Оскорбленная равнодушием дочери и подстегиваемая жгучим любопытством, которое пересилило шок, Вера начала собственное расследование. Она – женщина старой закалки. Она не умела гуглить и искать по социальным сетям. Она действовала по старинке. Она обзвонила немногих оставшихся в живых маминых подруг. Те мялись, уходили от ответа («Ой, Верочка, да я уж и не помню ничего, склероз у меня»), но одна, самая близкая, тетя Нина, после долгих уговоров и обещаний «поставить бутылку хорошего коньяка», раскололась.
— Да, Верочка… Было дело, — вздохнула она в трубку. — Звали ее Полина. Любил ее твой отец безумно, еще до твоей матери. Красивая была, как картинка. Но ее родители, шишки какие-то партийные, были против. Нашли ей жениха по статусу, инженера. А твой отец, гордый был, назло им на твоей маме женился. Мать-то твоя в него как кошка влюблена была, вот и… А про сына его мы все знали, конечно. Мать твоя тоже знала.
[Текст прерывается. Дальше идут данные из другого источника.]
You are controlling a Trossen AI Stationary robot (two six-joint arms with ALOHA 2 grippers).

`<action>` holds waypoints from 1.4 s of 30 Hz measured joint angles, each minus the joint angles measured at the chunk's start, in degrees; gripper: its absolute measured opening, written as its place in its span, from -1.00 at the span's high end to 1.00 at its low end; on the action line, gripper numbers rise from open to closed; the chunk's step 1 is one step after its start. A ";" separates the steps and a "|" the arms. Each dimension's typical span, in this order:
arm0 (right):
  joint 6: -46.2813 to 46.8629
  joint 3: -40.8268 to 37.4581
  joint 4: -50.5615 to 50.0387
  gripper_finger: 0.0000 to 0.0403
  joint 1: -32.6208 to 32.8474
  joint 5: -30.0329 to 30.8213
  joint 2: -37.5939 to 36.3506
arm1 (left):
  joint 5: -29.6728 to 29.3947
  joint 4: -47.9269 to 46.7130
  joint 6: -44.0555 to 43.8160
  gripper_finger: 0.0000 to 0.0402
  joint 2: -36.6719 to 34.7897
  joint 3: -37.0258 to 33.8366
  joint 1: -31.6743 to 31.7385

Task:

Молчала всю жизнь, терпела. Любила его, дура. Думала, перебесится, забудет. А он, видать, не забыл. Ездил к ней тайком, когда в командировки якобы мотался… Ты уж прости, Вера, что я тебе все это…
Вера слушала и не верила своим ушам. Ее мать, такая гордая и сильная, всю жизнь знала и молчала. Жила во лжи. Ради чего? Ради любви к человеку, который любил другую?
Погруженная в прошлое, Вера совершенно забыла о настоящем. Она постоянно звонила Анне, пересказывала ей разговоры с тетей Ниной, делилась своими догадками. Анну это начинало раздражать.
— Мама, у меня своя жизнь, свои проблемы! У нас с Ильей ипотека, работа! Зачем ты раскапываешь это все? Что это изменит?
— Как ты не понимаешь! Это же моя семья! Моя история!
— Твоя история – это я! Твоя внучка будущая! А ты живешь прошлым!
На этой почве у них произошла крупная ссора.
— Ты всегда живешь чужой жизнью! – крикнула Анна в сердцах. – Раньше – моей, влезала в каждый мой шаг, указывала, с кем дружить и что носить! Теперь – жизнью отца, которого ты и не знала! Оставь мертвых в покое и займись собой!
И бросила трубку...
Слова дочери больно ранили Веру, но не остановили ее. Теперь найти брата стало для нее делом принципа. Доказать всем – и равнодушной дочери, и мертвым родителям, и самой себе – что она имеет право на эту правду. Она, используя свои навыки «завмага» и старые связи по торговой линии, через десятые руки, через знакомых товароведов и поставщиков, нашла адрес. Сергей Васильевич, 50 лет, водитель городского автобуса. Проживает в соседнем областном центре, в Рязани.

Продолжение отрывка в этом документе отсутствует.